Il est inutile d'ajouter que les premiers, sujets dans tous les genres figurent dans cet opéra. Lainez a paru redoubler de moyens, de noblesse et d'énergie dans le beau rôle de Trajan, Laïs joue le rôle du consul, parfaitement écrit pour sa voix, et le chante avec un goût exquis ; on, a vu reparaître Adrien avec plaisir dans le rôle du prince Dace, pour lequel il était nécessaire. Derivis s'est bien soutenu dans celui de Décébale. Mlle. Armand rentrait après une longue absence par le rôle de l'épouse de Trajan, qu'elle a dit avec beaucoup de noblesse et de grace. Mme. Branchu est ce qu'on la voit toujours, cantatrice vraiment dramatique.

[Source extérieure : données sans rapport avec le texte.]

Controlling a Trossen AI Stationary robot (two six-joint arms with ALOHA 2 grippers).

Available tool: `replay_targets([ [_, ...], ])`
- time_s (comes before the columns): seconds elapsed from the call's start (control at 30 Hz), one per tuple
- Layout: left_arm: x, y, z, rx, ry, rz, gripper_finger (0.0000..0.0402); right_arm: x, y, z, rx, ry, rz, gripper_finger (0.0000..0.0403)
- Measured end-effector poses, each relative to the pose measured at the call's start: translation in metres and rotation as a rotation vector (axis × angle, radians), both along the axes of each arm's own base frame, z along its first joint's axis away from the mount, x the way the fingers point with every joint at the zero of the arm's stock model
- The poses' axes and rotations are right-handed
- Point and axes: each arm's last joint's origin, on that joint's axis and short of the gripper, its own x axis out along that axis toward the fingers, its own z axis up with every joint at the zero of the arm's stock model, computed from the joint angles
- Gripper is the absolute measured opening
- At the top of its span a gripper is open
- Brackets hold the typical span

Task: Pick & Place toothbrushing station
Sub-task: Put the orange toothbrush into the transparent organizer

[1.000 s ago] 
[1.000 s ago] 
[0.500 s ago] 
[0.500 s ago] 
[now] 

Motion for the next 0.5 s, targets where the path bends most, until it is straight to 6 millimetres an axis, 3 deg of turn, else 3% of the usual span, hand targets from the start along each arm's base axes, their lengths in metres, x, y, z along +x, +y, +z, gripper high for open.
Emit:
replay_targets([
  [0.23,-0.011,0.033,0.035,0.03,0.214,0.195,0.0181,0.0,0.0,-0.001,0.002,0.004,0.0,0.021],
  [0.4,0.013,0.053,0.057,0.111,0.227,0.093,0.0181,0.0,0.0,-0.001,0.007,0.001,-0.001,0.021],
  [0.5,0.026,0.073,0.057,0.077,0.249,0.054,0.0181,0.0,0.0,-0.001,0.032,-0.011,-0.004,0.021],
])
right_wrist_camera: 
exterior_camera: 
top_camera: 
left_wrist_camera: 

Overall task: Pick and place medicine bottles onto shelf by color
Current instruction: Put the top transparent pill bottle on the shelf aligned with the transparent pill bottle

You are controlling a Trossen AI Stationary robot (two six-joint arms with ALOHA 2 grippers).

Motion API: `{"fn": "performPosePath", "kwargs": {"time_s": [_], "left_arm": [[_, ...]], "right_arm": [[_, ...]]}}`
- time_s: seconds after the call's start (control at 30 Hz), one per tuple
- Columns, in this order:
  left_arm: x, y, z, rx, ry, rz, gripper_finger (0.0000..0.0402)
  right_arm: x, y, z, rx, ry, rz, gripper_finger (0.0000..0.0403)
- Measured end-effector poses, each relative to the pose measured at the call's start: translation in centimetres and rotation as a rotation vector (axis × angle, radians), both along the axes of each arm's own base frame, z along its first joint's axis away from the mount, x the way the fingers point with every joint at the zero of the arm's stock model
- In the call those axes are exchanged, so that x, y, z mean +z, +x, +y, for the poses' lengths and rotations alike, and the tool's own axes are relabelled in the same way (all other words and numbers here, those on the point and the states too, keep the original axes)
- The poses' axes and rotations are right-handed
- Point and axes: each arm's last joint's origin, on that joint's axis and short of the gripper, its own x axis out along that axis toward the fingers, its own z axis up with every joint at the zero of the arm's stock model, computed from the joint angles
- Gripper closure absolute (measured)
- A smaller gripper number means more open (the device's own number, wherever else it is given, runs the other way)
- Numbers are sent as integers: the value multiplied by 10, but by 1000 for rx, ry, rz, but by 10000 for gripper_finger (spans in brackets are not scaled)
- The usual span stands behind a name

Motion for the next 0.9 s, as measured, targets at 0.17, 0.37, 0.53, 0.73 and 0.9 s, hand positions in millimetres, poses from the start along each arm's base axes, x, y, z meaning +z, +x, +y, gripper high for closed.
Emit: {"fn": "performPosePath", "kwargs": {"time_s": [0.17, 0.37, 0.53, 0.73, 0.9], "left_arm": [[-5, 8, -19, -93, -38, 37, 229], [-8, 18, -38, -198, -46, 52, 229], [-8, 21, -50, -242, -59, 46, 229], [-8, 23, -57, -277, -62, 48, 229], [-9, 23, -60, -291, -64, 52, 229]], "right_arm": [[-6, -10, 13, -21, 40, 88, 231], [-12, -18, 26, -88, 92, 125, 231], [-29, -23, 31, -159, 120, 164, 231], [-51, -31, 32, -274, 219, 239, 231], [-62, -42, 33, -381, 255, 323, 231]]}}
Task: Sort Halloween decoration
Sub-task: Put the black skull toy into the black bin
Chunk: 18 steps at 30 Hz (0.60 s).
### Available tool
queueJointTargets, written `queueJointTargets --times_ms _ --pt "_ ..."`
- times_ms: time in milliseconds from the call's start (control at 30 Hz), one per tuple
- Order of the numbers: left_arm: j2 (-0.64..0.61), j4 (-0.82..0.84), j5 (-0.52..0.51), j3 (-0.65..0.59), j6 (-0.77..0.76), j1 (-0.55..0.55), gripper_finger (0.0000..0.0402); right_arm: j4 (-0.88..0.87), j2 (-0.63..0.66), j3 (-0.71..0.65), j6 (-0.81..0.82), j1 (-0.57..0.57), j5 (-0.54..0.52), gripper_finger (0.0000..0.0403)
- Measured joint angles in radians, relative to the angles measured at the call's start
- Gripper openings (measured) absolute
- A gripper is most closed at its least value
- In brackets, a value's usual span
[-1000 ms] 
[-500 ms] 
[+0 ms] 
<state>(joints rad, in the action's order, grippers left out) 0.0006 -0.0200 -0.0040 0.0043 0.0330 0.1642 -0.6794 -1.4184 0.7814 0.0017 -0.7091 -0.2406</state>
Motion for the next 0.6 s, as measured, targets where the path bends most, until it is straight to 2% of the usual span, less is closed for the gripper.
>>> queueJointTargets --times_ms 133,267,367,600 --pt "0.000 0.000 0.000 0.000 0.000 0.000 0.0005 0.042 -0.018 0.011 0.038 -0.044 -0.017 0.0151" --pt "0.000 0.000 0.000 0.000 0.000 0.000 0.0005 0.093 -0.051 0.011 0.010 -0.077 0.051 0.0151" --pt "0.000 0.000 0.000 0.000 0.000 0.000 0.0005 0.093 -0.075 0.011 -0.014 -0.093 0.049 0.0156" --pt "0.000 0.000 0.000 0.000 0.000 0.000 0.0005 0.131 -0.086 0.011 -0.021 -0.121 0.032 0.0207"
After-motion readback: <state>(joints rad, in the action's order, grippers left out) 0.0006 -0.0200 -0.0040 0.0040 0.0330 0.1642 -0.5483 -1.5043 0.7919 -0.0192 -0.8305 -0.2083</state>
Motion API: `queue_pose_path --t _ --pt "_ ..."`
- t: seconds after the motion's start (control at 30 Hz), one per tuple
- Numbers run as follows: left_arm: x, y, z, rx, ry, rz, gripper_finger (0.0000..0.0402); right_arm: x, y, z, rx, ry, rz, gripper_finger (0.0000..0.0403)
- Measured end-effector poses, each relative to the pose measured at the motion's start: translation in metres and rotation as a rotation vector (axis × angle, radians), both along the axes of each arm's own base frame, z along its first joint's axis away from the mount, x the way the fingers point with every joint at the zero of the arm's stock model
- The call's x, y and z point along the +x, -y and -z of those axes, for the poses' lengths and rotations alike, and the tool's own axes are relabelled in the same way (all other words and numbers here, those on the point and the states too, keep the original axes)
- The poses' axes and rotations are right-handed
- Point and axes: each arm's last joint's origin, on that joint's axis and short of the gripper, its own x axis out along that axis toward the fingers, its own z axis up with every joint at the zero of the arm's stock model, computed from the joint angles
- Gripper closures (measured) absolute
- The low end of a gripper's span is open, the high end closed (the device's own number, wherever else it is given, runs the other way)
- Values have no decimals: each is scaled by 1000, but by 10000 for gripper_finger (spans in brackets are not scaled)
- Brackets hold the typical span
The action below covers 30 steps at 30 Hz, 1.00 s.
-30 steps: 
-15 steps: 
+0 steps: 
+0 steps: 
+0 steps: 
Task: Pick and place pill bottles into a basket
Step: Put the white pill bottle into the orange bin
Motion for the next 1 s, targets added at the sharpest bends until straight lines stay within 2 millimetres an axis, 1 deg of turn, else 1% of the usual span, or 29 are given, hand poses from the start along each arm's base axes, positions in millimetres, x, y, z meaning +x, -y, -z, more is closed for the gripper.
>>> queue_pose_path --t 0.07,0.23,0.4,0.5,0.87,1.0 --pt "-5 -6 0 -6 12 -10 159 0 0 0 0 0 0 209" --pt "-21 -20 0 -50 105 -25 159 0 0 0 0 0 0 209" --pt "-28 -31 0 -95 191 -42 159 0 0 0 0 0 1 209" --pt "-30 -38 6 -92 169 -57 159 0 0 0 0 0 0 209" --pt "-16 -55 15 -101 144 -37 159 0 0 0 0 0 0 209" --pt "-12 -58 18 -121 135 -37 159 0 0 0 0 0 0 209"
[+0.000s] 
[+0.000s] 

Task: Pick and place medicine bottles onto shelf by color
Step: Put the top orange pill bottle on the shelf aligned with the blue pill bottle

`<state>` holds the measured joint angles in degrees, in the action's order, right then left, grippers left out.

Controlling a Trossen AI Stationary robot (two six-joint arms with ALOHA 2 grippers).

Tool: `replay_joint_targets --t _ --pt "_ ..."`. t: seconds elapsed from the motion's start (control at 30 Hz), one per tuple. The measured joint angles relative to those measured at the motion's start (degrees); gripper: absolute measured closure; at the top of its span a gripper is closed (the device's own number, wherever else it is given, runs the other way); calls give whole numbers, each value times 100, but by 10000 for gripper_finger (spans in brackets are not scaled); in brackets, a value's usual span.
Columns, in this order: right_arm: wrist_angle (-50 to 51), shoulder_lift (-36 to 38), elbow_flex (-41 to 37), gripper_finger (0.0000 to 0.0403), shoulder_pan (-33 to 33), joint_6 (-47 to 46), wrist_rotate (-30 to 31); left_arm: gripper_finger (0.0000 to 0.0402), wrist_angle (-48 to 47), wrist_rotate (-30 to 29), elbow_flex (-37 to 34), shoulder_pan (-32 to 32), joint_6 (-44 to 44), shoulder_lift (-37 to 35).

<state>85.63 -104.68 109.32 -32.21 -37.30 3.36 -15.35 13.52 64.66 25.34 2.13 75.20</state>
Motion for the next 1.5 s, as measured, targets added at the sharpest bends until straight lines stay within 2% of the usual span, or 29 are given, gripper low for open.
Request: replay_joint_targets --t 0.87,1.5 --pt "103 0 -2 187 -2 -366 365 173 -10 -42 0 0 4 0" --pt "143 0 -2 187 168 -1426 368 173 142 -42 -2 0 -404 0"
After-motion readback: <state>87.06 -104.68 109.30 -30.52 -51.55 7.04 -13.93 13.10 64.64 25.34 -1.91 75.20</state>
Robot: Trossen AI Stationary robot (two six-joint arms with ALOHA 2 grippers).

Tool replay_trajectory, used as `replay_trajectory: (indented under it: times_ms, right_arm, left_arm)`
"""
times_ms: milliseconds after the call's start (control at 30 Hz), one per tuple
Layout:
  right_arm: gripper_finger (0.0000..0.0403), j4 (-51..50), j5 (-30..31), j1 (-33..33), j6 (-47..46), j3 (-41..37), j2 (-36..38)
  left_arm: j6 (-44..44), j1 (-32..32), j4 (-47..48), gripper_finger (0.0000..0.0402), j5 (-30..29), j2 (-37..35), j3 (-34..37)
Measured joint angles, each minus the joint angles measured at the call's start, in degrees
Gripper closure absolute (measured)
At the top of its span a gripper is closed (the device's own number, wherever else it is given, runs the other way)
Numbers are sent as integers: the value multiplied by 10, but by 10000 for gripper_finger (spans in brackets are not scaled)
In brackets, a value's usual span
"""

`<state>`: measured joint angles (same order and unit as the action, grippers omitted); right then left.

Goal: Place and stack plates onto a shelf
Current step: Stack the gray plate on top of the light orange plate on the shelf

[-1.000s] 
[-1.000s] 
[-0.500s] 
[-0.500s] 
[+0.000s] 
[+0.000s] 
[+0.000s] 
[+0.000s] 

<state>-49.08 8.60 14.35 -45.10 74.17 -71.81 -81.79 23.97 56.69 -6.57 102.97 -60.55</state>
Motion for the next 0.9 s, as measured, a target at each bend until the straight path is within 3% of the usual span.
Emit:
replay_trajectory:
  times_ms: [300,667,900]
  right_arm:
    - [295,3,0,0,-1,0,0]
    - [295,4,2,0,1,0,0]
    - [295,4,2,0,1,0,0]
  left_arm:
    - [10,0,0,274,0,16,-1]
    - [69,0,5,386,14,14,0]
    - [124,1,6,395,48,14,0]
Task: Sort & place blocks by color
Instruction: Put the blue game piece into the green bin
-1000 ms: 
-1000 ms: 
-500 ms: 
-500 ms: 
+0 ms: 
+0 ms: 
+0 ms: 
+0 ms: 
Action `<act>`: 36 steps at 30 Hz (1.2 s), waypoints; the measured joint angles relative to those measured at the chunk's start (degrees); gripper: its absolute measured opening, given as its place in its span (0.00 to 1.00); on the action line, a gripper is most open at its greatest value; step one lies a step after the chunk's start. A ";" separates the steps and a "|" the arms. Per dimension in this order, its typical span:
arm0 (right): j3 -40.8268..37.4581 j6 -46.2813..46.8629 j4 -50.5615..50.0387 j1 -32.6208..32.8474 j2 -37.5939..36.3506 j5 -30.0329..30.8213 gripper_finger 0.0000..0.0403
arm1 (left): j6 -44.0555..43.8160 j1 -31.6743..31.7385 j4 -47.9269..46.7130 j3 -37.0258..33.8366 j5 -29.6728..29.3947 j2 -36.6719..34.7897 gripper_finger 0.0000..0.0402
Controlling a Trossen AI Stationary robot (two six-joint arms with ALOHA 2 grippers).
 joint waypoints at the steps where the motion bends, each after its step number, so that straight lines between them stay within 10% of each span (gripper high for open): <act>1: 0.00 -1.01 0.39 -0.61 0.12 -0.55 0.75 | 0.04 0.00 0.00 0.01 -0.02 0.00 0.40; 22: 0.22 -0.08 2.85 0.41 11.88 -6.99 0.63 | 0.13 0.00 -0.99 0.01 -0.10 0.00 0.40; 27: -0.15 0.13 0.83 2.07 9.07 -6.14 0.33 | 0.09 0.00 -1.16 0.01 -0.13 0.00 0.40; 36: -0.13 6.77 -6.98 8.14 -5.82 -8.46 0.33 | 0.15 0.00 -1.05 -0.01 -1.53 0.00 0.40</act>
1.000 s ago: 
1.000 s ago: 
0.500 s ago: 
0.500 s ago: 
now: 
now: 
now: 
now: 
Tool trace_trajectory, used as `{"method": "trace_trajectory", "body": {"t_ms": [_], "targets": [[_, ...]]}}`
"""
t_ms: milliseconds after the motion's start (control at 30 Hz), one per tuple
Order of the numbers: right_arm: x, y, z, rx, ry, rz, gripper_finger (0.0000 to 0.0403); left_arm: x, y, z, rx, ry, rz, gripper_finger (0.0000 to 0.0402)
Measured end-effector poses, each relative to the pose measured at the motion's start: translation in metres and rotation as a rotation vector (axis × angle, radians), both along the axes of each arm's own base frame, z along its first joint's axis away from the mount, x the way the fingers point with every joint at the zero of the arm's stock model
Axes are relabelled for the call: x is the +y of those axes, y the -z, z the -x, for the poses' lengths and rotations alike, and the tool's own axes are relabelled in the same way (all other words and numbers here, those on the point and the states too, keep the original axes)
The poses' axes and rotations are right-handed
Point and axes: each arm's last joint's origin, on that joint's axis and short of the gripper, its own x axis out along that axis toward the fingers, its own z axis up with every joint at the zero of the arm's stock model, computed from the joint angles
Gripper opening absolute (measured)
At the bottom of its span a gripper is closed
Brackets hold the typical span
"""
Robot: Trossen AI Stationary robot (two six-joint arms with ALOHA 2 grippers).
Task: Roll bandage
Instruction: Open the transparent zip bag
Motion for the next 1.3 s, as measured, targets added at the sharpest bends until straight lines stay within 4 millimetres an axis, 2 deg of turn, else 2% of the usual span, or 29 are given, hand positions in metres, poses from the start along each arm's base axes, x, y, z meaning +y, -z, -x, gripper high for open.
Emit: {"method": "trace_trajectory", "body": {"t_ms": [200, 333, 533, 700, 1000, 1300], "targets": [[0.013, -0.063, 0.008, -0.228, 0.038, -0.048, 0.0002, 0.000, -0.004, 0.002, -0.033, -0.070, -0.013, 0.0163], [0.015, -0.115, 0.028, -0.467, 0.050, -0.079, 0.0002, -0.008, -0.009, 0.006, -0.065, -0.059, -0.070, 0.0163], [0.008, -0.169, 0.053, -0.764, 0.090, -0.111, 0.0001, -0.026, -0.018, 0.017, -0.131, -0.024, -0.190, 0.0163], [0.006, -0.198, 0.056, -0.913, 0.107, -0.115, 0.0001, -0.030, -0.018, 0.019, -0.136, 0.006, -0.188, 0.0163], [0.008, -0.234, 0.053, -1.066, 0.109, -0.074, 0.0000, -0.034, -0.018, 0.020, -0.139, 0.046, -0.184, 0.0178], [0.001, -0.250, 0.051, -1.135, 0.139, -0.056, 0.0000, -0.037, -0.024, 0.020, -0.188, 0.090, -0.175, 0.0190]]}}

Quant à la danse, jamais la réunion, ne fut si complette et si brillante ; mais ici l'expression nous manque ; comment décrire et définir le talent de chacun ? Comment distribuer l'éloge, et à combien n'est il pas dû ? Les noms seuls qu'il faudrait citer nous échappent.
Ainsi tout contribue pour la représentation de l'opéra dont il s'agit, à le rendre l'un des spectacles les plus dignes, et du beau sujet qui y est traité, et du nom révéré qu'il rappelle, et d'un théâtre qui n'a en Europe ni modèle ni rival.
Après la représentation, les spectateurs ont demandé très-vivement les auteurs ; M. Persuis a paru seul ; après lui, M. Gardel a été entraîné sur la scène par une foule de danseurs ; tous deux ont été accueillis par des applaudissemens réitérés. S...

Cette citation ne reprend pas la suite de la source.